Database comparison

dodda · Post by **dodda** » Fri Aug 01, 2008 9:32 am

Hello

I have a requirement where we have to compare two tables of same structure from different databases. we have to compare almost 200 tables. The tables we need to compare have the same structure but each table will be of different structure. Do we have create 200 jobs or is there a best approach?

keshav0307 · Post by **keshav0307** » Fri Aug 01, 2008 9:36 am

elaborate more....

how you want to comapre?
what you want to do after compare?

chulett · Post by **chulett** » Fri Aug 01, 2008 9:42 am

Compare what - the tables themselves? The content? And as noted, please be more specific what 'compare' means.

DSguru2B · Post by **DSguru2B** » Fri Aug 01, 2008 9:45 am

The comparison is more suited for a database compare utility. You could bulk load the data into one database and do you compare using local comparison utilities. Get you DBA's involved and see what they have to say.

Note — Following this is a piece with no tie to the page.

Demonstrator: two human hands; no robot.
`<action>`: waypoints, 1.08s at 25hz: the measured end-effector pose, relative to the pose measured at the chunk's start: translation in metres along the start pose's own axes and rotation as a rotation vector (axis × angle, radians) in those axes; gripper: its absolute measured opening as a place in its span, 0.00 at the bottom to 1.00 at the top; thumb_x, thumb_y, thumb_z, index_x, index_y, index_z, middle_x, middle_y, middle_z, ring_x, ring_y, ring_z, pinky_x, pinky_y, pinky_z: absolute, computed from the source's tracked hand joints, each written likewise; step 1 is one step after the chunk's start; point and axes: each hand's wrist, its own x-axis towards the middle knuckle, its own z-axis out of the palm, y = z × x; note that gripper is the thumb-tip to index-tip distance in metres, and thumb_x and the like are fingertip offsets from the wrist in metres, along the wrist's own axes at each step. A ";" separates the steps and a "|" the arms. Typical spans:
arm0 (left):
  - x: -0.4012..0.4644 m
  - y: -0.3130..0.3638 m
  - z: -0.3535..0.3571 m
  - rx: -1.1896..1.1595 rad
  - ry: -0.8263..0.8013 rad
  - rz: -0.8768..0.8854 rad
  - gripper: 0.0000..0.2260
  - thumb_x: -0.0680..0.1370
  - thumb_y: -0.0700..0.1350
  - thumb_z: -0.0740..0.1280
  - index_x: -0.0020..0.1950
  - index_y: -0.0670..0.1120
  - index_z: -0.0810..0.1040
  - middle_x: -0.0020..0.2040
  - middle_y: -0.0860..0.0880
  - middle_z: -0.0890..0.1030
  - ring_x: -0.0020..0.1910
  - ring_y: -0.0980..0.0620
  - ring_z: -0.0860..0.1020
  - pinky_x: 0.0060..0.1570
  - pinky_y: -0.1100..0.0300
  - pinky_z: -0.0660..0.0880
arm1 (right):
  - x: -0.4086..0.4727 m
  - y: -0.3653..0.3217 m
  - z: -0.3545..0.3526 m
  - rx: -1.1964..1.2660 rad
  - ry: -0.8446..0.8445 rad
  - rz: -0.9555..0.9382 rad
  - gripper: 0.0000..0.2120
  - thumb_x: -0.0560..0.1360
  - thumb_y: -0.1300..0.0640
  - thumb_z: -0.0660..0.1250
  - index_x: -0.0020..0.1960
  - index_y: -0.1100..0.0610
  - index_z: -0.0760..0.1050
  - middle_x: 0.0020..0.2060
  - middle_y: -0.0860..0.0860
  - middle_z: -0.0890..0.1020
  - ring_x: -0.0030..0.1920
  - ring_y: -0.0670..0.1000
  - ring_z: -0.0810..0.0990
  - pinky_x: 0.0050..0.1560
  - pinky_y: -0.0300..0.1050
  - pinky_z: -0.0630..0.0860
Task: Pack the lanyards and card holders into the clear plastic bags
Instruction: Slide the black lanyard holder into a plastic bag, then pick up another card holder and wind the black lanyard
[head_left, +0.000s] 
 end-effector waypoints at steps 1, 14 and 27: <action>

dodda · Post by **dodda** » Fri Aug 01, 2008 9:50 am

Hello

i need to compare the two tables row by row and i need to output the difference. i need to capture what is changed between those 2 tables.

Thanks

bcarlson · Post by **bcarlson** » Fri Aug 01, 2008 3:10 pm

The Change Capture stage comes to mind. What do you need as output? Do you declare one table the 'master' and you need to output what is different on the other database only, or do you need to output both values?

Table 1 (key, name, salary)
1, Brad, 1000000
2, Ray, 1000001
3, George, 123456

Table 2 (key, name, salary)
1, Brad, 2000000
2, Andrew, 1000001
3, George, 123456

Based on these tables, what do you want in your output? Both sides?

In terms of generic processes, at a minimum you can parameterize table names and connection parms. If you do Change Capture, you'll also need to pass in the key(s) to sort/hash on.

All, can you use parameters for the change key columns in the Change Capture stage? I hv never tried that before, but I am guessing you can. If so, then yes, I think you can parameterize the whole thing. You just need an intelligent script that calls the DataStage program. The script will gather all the necessary parms and pass them into the program.

You may need to have multiple DataStage programs to handle varying number of keys. Unfortunately DataStage is not yet able to parameterize the NUMBER of keys, only the names.

Brad.

mystuff · Post by **mystuff** » Fri Aug 01, 2008 3:37 pm

I would go with a script (Unless its a different database and you don't have a dblink)

Code: Select all

select t1.*, t2.* from 
$TableA t1 
left join $TableB t2 on
t1.$PK1=t2.$PK2
where t2.$PK2 is null

you can use full outer join if required.

If Keys vary then

Code: Select all

select t1.*, t2.* from 
$TableA t1 
left join $TableB t2 on
$JoinCondition
where t2.$PK2 is null

Its sufficient to check null for one key
------------------------------------------------------------------------

If you want to use datastage... then how about using CRC to check....

bcarlson · Post by **bcarlson** » Fri Aug 01, 2008 3:47 pm

Wouldn't that script require that the tables be on the same database? The original posting implies that the tables are on separate databases.

If they are on the same database then it is a no brainer. The previous script or this:

Code: Select all

select *
from table1

except 

select * 
from table2
;

select * 
from table2

except

select * 
from table1
;

Query 1 gives records that are different (or missing) from table 2, and the query 2 does the opposite. If you order your output in both queries, then the records are sorted the same in both result sets.

This is great for comparison, but if you need it all on the same record, DataStage may be your best bet.

Brad.

mystuff · Post by **mystuff** » Fri Aug 01, 2008 3:55 pm

You are right, I didnt read that first post properly. But highlighted stating same database or dblink to write the query.

EXCEPT, MINUS statemetns for huge tables takes potentially long time. left outer join works pretty well in that case.

Coming back to the question posted

Do you have a DBLINK (I presume no)? if yes, then sql would be good option?